§ **Work instructions**: What lines in the data hold the string "base"? Show them.

╭─ Supplied information

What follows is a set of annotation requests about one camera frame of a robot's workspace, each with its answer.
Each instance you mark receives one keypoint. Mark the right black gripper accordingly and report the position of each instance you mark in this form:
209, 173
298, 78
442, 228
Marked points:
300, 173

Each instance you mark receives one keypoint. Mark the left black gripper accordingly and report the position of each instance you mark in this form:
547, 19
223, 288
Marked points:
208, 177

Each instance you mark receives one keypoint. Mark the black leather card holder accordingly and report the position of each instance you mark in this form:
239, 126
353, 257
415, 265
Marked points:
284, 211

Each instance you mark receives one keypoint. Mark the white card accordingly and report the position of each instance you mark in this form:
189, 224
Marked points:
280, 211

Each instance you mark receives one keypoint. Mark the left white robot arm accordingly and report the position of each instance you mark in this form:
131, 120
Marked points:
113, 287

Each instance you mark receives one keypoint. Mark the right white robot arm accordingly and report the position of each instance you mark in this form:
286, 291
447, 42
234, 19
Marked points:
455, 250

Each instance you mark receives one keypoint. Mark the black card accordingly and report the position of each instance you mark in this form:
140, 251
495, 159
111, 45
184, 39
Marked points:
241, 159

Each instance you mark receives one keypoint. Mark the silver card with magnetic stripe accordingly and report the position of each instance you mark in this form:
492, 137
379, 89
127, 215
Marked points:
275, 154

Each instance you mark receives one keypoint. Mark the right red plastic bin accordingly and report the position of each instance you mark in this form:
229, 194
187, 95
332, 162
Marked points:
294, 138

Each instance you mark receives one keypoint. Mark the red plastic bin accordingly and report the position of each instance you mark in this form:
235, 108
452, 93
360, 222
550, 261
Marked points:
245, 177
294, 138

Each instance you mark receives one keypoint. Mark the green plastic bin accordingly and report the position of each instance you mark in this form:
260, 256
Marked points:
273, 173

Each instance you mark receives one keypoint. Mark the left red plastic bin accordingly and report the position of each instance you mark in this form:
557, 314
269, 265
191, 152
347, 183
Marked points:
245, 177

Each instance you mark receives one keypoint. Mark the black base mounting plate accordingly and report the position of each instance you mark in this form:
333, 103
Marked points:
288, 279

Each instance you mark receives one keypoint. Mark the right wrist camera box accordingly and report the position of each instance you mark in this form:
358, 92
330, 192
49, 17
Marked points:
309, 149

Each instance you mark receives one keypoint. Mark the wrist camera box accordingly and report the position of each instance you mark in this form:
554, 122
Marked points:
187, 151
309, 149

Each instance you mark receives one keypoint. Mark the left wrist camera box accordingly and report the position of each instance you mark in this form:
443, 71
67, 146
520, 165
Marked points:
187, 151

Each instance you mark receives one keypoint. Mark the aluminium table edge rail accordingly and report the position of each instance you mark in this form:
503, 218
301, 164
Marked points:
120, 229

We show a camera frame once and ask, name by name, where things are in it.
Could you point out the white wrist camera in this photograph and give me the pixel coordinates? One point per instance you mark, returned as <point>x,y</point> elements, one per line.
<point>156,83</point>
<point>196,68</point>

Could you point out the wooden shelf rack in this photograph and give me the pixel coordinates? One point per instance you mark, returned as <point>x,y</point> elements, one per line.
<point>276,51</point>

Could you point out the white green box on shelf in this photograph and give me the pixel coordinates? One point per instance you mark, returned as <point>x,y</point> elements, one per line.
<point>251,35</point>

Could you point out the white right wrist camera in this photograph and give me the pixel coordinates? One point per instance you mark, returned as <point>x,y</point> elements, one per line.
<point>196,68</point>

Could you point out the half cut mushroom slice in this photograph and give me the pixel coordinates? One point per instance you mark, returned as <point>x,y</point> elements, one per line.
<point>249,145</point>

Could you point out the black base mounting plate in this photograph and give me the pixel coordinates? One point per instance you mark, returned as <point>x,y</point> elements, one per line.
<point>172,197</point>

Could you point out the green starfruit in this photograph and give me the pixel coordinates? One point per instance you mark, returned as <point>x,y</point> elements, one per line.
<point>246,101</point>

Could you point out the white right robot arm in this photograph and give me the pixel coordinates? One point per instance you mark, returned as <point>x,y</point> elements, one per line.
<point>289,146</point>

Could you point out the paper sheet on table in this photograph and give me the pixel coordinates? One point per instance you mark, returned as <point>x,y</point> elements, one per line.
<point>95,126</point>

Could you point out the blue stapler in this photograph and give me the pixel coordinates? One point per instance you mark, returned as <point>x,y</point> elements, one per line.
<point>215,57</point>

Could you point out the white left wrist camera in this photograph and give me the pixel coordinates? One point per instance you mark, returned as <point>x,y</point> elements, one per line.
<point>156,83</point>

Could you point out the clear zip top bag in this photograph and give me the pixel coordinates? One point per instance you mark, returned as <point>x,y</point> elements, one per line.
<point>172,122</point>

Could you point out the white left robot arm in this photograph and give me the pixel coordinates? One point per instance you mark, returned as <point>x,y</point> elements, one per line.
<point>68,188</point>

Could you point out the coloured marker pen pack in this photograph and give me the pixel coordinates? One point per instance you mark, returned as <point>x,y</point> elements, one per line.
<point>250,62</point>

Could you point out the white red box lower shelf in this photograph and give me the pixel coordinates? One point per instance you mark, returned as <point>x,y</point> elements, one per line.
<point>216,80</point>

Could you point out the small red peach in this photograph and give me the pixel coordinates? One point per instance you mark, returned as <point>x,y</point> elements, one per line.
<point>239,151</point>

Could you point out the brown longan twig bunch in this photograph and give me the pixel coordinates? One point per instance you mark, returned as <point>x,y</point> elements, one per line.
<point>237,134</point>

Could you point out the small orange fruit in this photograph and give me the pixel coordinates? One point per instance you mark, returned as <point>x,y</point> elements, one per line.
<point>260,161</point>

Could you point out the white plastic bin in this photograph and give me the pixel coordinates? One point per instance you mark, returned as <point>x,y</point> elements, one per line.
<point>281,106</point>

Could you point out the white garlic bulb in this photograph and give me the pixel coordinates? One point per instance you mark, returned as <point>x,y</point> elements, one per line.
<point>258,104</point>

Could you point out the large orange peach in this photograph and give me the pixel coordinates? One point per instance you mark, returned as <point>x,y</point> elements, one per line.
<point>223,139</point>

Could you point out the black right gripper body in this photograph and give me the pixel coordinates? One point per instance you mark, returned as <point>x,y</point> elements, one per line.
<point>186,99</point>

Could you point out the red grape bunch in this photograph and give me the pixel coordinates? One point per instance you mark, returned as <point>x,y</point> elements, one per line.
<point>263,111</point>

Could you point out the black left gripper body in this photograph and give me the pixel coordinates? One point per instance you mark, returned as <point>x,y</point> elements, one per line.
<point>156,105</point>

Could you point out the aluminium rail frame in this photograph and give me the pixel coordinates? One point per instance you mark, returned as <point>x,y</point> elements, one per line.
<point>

╰─

§ **Result of the exercise**:
Each instance you mark receives one keypoint. Mark the black base mounting plate accordingly and report the position of each instance you mark in this form:
Could you point out the black base mounting plate in this photograph and give me the pixel coordinates? One point per instance you mark, returned as <point>x,y</point> elements, one per line.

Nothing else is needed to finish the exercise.